VERLAINES — ‘Hanging By Strands’ / ‘Joed Out’
BARBARA MANNING — ‘Hanging By Strands / ‘Joed Out’

A fox fur is an expensive accessory — it speaks of a life of privilege, prestige, and money. It’s the sort of thing you’d expect draped around the shoulders of an aristocrat, or a starlet. Cashmere, while equally exquisite and fine, is a more common fabric — you can buy sweaters, pullovers, and even scarves made out of cashmere at most clothing stores (assuming, of course, you’re willing to drop a few hundred dollars).

When Graeme Downes sings ‘Joed Out’ (available on the Verlaines’ Juvenilia), he describes his lovers’ hair as foxfur. When Barbara Manning covered this Verlaines song, she changes ‘foxfur’ to ‘cashmere’. It’s a small detail, but extremely crucial. A woman with hair as soft as foxfur is a rarity, a treasure, an intimidating beauty. This woman is something to protect more than something to cherish — given that, the relaxed paranoia of the song (‘It’s ten o’clock in the afternoon / You’d better come by here soon / Or I’ll go out / Of my mind’) isn’t surprising. After all, ‘it’s hard living your life / On a knife edge’ with such a person causing this inadvertent turmoil.
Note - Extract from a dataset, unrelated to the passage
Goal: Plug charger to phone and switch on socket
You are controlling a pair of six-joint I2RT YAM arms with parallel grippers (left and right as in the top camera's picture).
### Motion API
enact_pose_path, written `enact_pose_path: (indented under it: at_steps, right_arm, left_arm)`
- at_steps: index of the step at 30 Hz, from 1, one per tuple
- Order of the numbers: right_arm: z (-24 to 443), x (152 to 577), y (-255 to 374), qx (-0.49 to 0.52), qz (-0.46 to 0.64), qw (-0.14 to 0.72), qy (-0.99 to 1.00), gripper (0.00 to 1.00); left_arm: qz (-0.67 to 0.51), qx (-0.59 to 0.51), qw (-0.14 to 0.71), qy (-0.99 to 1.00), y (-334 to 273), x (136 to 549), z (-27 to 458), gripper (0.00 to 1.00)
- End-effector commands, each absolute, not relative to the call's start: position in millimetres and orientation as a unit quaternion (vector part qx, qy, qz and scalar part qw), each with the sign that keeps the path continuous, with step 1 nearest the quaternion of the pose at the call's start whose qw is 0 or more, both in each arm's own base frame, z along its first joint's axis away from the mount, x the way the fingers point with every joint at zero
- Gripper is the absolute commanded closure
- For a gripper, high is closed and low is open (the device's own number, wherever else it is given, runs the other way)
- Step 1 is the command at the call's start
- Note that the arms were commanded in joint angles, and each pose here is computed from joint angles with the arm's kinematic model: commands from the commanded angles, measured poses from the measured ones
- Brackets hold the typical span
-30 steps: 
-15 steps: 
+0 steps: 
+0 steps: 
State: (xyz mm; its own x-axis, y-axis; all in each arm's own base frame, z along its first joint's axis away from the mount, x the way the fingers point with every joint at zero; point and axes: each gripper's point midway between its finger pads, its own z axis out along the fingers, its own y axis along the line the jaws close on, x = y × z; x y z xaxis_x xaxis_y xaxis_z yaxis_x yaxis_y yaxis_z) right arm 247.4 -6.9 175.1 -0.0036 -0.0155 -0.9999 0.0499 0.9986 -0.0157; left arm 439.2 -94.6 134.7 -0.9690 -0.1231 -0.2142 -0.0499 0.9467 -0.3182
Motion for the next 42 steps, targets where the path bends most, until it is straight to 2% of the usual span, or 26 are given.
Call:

Even when safe, and ‘I lie on your bed / and I touch your head’, any solace achieved is tainted with this cloying desperation.

But change that foxfur to cashmere — suddenly, this person’s more approachable, more down-to-earth. They’re a source of comfort, not conflict. Suddenly, this song about trying to hold onto something slipping away becomes a song about holding onto yourself. It helps that Barbara’s version is gentler and self-assured, the polar opposite of the herky-jerky nervousness of the Verlaines. And it goes without saying that they’re both great. (You can find Barbara’s version on Under One Roof: Singles & Oddities, which is what it purports to be.)

This isn’t the only time that Barbara and Graeme approach the same song from different viewpoints, though. ‘Hanging By Strands’ (another Verlaines song, available on their last album, Over the Moon) takes its sigh-ridden canter into the vaulted heaven it describes, even when the lyrics suggest otherwise — ‘You gotta see that it’s no good leaving it up to me to make you happy’. Even at their most downtrodden, Graeme Downes (a classical music teacher) dresses up his songs in soaring arrangements that often belie the songs’ actual sentiments. However, in the hands of Barbara Manning and the Go Luckys (Barbara’s new backing band), ‘Hanging By Strands’ cuts to the chase, stating its case with efficiency and directness. Instead of an organ swooping in amidst other meticulously arranged instrumentation, there’s just a guitar, bass and drum set, treating the song like a smart little Young Marble Giants number gussied up for the prom. “Gussies” meaning tattered jeans and Chuck Taylors, of course — I’m not sure the date would find a suitable place to pin the corsage. And I’m not sure the song would really care – “So why do I continue? It’s simply too hard to tell.”